Zahlreiche Ausstellungen in Norddeutschland zeugen von ihrer überaus großen Kreativität. Erstmals stellt Ruth Westfehling jetzt 40 ihrer Arbeiten in Reinfeld aus. Im Fokus steht das Thema „Entwicklung“. Die Vernissage der Ausstellung mit dem Titel „Jetzt ist anders als vorher“ findet am Sonntag, 1. Februar, um 11 Uhr in der Alten Schule statt.

„Was mich impulsmäßig treibt, das kann ich hier zu Hause geruhsam umsetzen“, sagt die Künstlerin. Und was zu ihr passe, greife sie sich heraus, manchmal auch aus Zeitschriften oder Büchern, erzählt die gebürtige Flensburgerin, die seit 1975 in der Kreisstadt lebt. So wie das kleine Foto einer alten Frau irgendwo in Osteuropa, das sie vor Jahren in einem alten Geo-Heft entdeckte. Ruth Westfehling schnitt es aus und machte sich an die Umsetzung des kleinen Fotos in ein eindrucksvolles Portrait in Öl. „Es hat sich ganz eigenständig entwickeln dürfen. Ich hatte nie eine eigene Oma, aber jetzt habe ich eine“, lacht die sympathische Künstlerin und betont, dass alte Menschen, Kinder und „das gelebte Leben“ sie schon immer faszinierten. Diese Faszination kommt auch in ihren Kinderportraits zum Ausdruck.
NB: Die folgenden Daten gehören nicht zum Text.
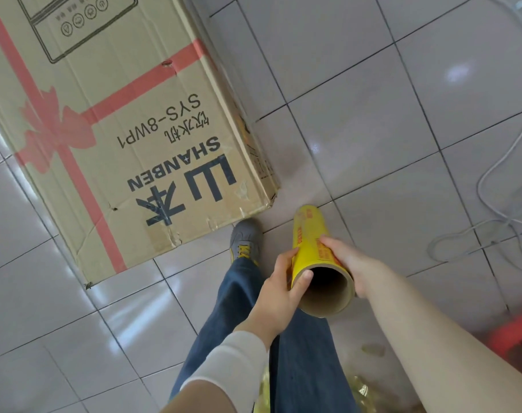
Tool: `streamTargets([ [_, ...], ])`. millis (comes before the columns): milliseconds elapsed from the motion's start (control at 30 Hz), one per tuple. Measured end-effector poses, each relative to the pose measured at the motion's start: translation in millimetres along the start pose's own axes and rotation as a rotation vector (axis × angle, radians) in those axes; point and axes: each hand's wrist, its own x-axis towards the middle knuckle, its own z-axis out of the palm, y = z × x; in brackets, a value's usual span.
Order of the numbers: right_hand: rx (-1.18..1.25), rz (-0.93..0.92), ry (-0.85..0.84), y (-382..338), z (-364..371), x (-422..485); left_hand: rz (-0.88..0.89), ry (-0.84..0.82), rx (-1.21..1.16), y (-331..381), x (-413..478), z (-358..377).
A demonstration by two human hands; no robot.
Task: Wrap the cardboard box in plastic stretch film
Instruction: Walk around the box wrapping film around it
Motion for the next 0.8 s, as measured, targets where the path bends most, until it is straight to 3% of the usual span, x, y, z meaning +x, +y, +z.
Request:
streamTargets([
  [167, -0.055, -0.012, 0.002, 4, 16, 1, -0.018, -0.044, 0.034, -10, -7, -13],
  [533, 0.070, 0.049, -0.007, 23, 44, 10, 0.032, -0.193, 0.264, -18, 4, -55],
  [800, 0.115, 0.033, -0.036, 32, 69, 10, 0.096, -0.198, 0.435, -27, 2, -72],
])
Ein kleiner Junge schaut den Betrachter keck und neugierig an, erst auf den zweiten Blick bemerkt man, dass er wohl unter einer Hautkrankheit leidet, denn seine Wangen sind außergewöhnlich rot und schuppig. „Ich möchte mit meinen Bildern immer etwas mitteilen, irgendetwas muss raus. Dabei ist die Farbe nicht nur Material, sondern zu allererst eine Empfindung“, betont die Künstlerin. Es sei auch nicht ihr Anspruch, dass der Betrachter das Gleiche sehe oder spüre, wie sie. „Ich male nicht für den Betrachter, sondern um mich mit mir selbst zu verständigen. Aber der Betrachter ist eingeladen, daran teilzunehmen und vielleicht bis zu einem gewissen Grad sich selbst zu finden.“

Beeindruckend sind auch ihre Blumen-Bilder, wie etwa Mohnblüten oder die Magnolienknospen, die in ungewohnter Größe aussehen wie surreale Gebilde. Sie sind eine Momentaufnahme aus dem Prozess des Wachsens und Vergehens einer ganz besonderen Pflanze. Über einen Zeitraum von vier Jahren habe sie zwei Magnolienbäume vor dem Lübecker Standesamt beobachtet und insgesamt 400 Fotos gemacht, so Ruth Westfehling. Farben spielen bei ihr eine wichtige Rolle, denn sie erzeugen Stimmungen und Wirkungen. Das wird bei einem Riesenportrait des Schauspielers Klaus Kinski überdeutlich. Der ebenso geniale wie besessene und exzentrische Schauspieler kommt in schreienden und knalligen Farben daher und zieht den Betrachter in seinen Bann. „Hier kommen Genie und Wahnsinn zum Ausdruck, er strahlt Eifer und Aggressionen aus. Allerdings hatte ich ihn zwischendurch anderthalb Jahre im Keller stehen, weil ich einfach nicht weitermachen konnte.“ Erst Anfang des Jahres wurde das Kinski-Portrait vollendet. Er bleibe allerdings in seiner Welt und nehme keinen Kontakt zum Betrachter auf, betont Ruth Westfehling, die gespannt ist auf die Reaktionen der Ausstellungsbesucher. Ganz bewusst werde sie ihre Bilder in der Ausstellung nicht betiteln, damit sich die Betrachter eine eigene Meinung bilden können. „Die Besucher sollen selbst die Bilder erst mal im Kopf und Bauch spüren. Und wer will, kann dann selbst einen Titel zu den Bildern aufschreiben. Die Zettel werden dann gesammelt und ausgewertet.

Die Kunstschau wird am Sonntag, 1. Februar, um 11 Uhr in der Alten Schule in Reinfeld eröffnet und ist bis zum 15. Februar zu sehen. Bürgermeister Heiko Gerstmann wird die Ausstellung eröffnen und die Oldesloer Kunsthistorikerin Antje Karrasch führt die Besucher anschließend in die Ausstellung ein. Für eine musikalische Untermalung sorgen Flötistinnen der Oldesloer Musikschule.

>Öffnungszeiten: Montags bis freutags 15-18 Uhr, sonntags 11 bis 12.30 Uhr. Sonnabends geschlossen. Der Eintritt ist frei.
>Schulklassen haben die Gelegenheit, die Ausstellung auch vormittags zu besichtigen. Anmeldung unter Tel. 04533-2001 34 oder per Email.